Equations plane in projective space

Question

suppose I have a point $(0:0:y:z)$ and a line described by $x_2=x_3=0$ in $\mathbb{P}^3(\mathbb{C})$. How do I write the equation of the plane that contains both? Then I want the intersection with the line described by $x_0=x_2, \space x_1=x_3$. I get the plane $x_2 t = x_3 s$ is it correct? What is the intersection?

Answer 1

The first line is described by as the intersection (meet) of the planes $x_2=0$ and $x_3=0$. Every plane that contains this line is a linear combination of these two planes, i.e., has an equation of the form $\lambda x_2+\mu x_3=0$, with $\lambda$ and $\mu$ not both zero. Substituting the coordinates of the point into this equation yields $\lambda y+\mu z=0$. We can take $\lambda=z$ and $\mu=-y$ to yield the equation $zx_2-yx_3=0$. Now you have a system of three linear equations for the line-plane intersection that I assume you know how to solve.

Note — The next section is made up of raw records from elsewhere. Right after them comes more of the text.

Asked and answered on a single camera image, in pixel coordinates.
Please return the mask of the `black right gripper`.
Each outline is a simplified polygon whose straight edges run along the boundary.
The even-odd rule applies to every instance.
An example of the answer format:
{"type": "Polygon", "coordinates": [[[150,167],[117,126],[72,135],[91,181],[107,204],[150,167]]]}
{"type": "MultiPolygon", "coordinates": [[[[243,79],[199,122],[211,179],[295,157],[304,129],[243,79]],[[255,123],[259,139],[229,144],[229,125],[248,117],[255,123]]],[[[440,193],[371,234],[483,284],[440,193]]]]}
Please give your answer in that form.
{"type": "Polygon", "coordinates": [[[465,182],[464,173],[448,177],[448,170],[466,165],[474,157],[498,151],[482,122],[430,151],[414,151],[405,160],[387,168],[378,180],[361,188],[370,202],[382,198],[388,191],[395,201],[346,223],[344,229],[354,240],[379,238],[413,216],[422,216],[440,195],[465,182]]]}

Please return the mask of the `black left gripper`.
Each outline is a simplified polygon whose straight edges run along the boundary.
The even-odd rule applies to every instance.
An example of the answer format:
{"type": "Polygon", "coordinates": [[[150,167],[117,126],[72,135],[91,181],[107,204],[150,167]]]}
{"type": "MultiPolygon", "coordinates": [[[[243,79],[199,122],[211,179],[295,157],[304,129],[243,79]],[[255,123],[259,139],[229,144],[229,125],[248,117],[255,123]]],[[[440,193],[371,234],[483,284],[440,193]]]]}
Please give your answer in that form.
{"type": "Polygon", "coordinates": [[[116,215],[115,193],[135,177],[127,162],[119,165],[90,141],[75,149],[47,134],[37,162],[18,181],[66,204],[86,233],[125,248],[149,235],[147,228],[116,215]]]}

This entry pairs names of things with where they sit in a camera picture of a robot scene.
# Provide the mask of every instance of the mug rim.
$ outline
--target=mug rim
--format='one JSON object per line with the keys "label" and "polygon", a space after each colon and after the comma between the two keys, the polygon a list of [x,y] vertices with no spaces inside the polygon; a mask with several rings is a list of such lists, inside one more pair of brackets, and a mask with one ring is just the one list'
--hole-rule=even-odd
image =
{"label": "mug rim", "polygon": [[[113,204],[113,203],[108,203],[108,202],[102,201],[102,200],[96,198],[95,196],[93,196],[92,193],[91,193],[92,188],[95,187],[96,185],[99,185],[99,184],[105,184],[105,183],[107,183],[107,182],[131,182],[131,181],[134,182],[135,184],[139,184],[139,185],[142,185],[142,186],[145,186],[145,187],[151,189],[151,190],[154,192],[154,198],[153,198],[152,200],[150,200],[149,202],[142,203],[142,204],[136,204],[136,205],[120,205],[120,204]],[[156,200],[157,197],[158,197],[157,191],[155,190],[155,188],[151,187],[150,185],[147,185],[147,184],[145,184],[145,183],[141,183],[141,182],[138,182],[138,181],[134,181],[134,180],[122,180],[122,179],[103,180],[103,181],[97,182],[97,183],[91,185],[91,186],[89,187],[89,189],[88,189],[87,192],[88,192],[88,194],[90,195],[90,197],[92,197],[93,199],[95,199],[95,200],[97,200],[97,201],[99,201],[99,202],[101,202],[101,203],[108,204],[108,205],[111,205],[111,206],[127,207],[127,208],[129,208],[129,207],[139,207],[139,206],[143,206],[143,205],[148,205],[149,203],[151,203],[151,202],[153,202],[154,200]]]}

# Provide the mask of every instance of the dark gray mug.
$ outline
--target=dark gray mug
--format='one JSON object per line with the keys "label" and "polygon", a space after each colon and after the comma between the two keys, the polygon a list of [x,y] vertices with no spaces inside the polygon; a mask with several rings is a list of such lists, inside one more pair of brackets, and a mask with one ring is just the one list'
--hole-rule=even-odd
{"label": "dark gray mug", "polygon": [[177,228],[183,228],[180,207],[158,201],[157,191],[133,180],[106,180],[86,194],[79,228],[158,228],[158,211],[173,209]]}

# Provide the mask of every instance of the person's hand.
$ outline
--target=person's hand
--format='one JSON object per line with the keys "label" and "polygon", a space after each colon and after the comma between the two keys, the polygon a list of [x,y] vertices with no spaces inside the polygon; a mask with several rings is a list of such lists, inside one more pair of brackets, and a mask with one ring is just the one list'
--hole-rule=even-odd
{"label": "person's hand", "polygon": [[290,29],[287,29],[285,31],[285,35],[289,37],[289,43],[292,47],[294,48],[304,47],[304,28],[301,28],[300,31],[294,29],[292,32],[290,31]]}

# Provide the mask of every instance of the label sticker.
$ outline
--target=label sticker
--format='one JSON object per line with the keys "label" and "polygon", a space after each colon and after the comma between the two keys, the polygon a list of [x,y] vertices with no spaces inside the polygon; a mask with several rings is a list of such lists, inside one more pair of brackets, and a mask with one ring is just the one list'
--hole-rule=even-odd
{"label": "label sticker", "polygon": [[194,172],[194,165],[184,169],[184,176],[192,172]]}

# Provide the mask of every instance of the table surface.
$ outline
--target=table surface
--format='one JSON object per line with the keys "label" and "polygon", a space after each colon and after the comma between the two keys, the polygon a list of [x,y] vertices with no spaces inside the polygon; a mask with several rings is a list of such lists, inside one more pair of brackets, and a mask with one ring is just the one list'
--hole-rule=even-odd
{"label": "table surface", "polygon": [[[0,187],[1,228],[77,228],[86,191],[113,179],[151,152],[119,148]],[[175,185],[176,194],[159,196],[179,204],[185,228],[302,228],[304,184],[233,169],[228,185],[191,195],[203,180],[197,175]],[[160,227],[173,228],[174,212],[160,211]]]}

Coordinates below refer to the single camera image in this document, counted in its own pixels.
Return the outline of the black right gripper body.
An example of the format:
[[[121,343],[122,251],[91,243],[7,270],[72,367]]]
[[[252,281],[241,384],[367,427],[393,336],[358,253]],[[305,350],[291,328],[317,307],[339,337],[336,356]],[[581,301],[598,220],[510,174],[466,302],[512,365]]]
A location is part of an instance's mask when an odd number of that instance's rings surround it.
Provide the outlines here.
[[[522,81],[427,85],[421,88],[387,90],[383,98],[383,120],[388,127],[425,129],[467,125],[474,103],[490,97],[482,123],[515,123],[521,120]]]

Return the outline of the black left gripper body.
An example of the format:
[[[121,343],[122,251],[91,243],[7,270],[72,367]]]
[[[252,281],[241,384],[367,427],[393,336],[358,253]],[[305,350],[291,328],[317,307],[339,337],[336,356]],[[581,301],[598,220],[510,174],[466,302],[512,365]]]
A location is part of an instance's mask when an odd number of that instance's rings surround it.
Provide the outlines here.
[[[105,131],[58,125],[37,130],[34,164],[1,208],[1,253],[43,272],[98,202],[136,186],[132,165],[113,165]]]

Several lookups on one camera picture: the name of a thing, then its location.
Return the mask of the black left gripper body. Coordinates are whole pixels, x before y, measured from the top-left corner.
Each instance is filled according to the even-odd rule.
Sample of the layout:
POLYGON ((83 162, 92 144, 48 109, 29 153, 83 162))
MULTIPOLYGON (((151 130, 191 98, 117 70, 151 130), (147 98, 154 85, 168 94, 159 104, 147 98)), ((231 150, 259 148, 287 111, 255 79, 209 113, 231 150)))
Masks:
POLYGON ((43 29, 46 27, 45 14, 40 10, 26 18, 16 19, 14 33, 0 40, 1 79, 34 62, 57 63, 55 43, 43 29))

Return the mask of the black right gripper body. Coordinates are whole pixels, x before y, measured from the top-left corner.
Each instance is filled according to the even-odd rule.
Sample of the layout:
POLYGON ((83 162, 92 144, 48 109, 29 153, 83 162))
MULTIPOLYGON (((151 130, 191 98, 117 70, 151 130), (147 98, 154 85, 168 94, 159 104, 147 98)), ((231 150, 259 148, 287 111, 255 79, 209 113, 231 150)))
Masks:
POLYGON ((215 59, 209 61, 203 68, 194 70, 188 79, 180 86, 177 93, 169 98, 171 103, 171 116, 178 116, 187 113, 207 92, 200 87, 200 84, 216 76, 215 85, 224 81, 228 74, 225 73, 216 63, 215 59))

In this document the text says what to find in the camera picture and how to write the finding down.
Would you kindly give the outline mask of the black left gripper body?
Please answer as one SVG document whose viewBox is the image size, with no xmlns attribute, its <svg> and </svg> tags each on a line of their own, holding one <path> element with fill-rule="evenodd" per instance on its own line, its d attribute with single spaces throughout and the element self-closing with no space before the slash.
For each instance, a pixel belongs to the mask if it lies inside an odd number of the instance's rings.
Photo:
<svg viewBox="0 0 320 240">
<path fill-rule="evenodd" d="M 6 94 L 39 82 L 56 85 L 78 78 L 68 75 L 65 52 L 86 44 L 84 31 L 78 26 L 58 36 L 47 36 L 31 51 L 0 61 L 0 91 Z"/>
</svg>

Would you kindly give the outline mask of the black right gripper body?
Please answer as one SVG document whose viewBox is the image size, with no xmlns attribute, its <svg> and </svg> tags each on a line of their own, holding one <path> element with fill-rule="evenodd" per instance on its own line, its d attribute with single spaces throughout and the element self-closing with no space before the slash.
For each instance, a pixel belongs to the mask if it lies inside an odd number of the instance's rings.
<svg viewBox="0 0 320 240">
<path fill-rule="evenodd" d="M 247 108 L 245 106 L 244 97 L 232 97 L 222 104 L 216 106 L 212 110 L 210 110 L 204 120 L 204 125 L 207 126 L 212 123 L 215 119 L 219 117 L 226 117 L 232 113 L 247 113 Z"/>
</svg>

Using the method that I mentioned in my comment, if $\mathbf a$ and $\mathbf b$ are two planes, then their line of intersection has the dual Plücker matrix $L^* = \mathbf a\mathbf b^T-\mathbf b\mathbf a^T$. Further, if $\mathbf p$ is a point not on this line, then the plane spanned by the point and line is $L^*\mathbf p$. Here we have $\mathbf a = (0:0:1:0)$ and $\mathbf b = (0:0:0:1)$, so $L^*(0:0:y:z)=(0:0:z:-y)$. (It’s much less work to compute this directly from the above expression for $L^*$ instead of constructing the matrix $L^*$ explicitly first.) The intersection of the three planes is then a null vector of $$\begin{bmatrix}1&0&-1&0\\0&1&0&-1\\0&0&z&-y\end{bmatrix},$$ which can be pretty much read directly from this matrix: $(y:z:y:z)$.